- _What you are asked to do_
In the listing below, find the line with "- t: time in" and the line with "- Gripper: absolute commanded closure". Repeat those two lines and all lines between them exactly.
•••
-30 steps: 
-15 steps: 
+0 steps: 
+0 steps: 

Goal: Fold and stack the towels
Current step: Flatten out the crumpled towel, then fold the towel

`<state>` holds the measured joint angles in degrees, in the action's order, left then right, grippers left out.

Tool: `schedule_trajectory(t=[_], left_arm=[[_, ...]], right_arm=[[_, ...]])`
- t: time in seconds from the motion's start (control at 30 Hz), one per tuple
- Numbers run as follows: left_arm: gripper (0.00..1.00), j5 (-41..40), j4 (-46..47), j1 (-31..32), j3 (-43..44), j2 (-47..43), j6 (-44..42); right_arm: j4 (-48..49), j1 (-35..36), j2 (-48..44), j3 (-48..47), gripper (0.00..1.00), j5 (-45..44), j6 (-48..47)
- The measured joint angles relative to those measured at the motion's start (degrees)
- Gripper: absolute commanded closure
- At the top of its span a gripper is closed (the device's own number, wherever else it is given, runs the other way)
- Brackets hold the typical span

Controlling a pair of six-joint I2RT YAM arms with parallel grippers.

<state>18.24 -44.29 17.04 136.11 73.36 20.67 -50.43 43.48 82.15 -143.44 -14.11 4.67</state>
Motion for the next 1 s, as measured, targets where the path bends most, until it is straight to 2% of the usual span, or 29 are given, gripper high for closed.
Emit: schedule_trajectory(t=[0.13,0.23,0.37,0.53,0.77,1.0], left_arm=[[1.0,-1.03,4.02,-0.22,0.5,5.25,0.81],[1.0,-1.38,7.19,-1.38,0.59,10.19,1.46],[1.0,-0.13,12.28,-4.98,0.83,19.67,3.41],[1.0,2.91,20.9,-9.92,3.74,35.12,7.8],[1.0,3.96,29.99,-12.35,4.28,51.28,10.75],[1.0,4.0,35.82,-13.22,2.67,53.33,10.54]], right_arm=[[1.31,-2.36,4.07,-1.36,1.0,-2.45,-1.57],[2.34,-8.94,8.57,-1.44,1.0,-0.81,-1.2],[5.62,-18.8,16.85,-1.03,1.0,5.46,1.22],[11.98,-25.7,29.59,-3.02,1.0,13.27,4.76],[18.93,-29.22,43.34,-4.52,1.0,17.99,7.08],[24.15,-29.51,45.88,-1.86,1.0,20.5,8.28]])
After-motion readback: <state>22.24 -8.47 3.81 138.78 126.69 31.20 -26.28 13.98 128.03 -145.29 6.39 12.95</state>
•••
- _Exercise answer_
- t: time in seconds from the motion's start (control at 30 Hz), one per tuple
- Numbers run as follows: left_arm: gripper (0.00..1.00), j5 (-41..40), j4 (-46..47), j1 (-31..32), j3 (-43..44), j2 (-47..43), j6 (-44..42); right_arm: j4 (-48..49), j1 (-35..36), j2 (-48..44), j3 (-48..47), gripper (0.00..1.00), j5 (-45..44), j6 (-48..47)
- The measured joint angles relative to those measured at the motion's start (degrees)
- Gripper: absolute commanded closure

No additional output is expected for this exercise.